Interestingly, increased bactericidal effect after ST3-H2A2 treatment was paralleled with increased abundance of stat3 and il-10 transcripts and IL-6 protein whereas the same decreased after IL-10R1-7 or IL-14R1-14 treatment. ST3-H2A2 is known to be a highly selective inhibitor of STAT3 ND that binds to the N-terminal domain (ND) and inhibits STAT3 signaling without affecting expression of STAT3 and pSTAT3 in cancer cell lines26. We concluded that in vivo interference with the STAT3 activity may have affected other pathways that lead to overcompensation and upregulation of expression of IL-6 and il-10 and subsequent increased STAT3 expression yet STAT3 functions appeared to be interfered by ST3-H2A2. Furthermore, the large reduction in the pulmonary bacterial load seen in mice treated with STAT3 N-domain inhibitor correlated with changes in the overall bactericidal capacity of the lungs and most likely this effect was host-mediated as the peptide inhibitors had no effect on Mtb growth in an in vitro assay. Mice treated with ST3-H2A2 had increased nos2/arg1 ratio and increased enzymatic activity of NOS-2 and lysozyme, another enzyme known to have strong bactericidal activity against Mtb39,40. Our in vivo studies here are in line with previous in vitro studies24 indicating STAT3 represses NOS in human macrophages upon Mtb infection. Furthermore, mice treated with an analog of a conserved N-terminal region of IL10R1 cytoplasmic domain (residues 313–331) IL10R1-14 did not show changes in the bacterial load.
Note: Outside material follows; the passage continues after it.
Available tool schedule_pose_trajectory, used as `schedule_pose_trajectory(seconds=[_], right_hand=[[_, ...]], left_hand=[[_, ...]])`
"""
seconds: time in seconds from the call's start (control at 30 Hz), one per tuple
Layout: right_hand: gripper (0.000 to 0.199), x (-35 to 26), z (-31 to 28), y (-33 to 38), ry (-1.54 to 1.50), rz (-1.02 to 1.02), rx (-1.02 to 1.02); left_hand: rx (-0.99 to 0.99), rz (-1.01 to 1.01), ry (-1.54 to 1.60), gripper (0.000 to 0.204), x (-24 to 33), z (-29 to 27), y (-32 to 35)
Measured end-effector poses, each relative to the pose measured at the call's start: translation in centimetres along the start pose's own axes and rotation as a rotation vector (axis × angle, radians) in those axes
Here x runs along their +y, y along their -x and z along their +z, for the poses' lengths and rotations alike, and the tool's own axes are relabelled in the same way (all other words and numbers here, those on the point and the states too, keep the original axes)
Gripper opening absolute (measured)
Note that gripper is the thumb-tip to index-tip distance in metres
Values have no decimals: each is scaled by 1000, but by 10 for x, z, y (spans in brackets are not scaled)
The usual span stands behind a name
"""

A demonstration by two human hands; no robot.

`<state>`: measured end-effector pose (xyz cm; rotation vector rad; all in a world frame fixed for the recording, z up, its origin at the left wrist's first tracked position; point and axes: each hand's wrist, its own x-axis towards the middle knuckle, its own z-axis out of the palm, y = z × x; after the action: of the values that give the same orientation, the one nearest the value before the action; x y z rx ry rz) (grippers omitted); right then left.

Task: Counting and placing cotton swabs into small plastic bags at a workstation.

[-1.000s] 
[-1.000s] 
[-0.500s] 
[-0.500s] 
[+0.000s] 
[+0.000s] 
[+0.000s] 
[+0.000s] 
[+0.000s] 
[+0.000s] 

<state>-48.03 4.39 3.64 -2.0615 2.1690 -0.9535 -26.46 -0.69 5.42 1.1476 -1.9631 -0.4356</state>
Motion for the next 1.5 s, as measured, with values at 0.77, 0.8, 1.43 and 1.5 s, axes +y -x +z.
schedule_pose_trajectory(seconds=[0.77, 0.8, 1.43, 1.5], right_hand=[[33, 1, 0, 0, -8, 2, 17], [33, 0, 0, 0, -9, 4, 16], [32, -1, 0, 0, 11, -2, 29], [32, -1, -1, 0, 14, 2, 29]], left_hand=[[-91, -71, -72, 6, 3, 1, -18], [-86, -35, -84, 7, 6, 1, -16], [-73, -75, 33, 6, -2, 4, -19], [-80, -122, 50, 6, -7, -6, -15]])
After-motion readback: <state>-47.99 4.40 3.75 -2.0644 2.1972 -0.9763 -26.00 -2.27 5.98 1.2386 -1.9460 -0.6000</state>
Mice treated with the analog of the conserved C-terminal motif of IL10R1, IL10R1-7 had lower reduction in the bacterial load than ST3-H2A2 treated mice with slight increase in nos2/arg1 ratio but with a notable increase in lysozyme activity. Likewise, the changes observed for bactericidal activities in the IL10R1-7 treated mice were less pronounced than those observed for mice treated with the STAT3 ND inhibitor, most likely, because of the more significant changes in expression profiles caused by direct modulation of STAT3 transcriptional activity. However, it is also possible that less optimized IL10R1 antagonist has less favorable biodistribution and metabolic stability.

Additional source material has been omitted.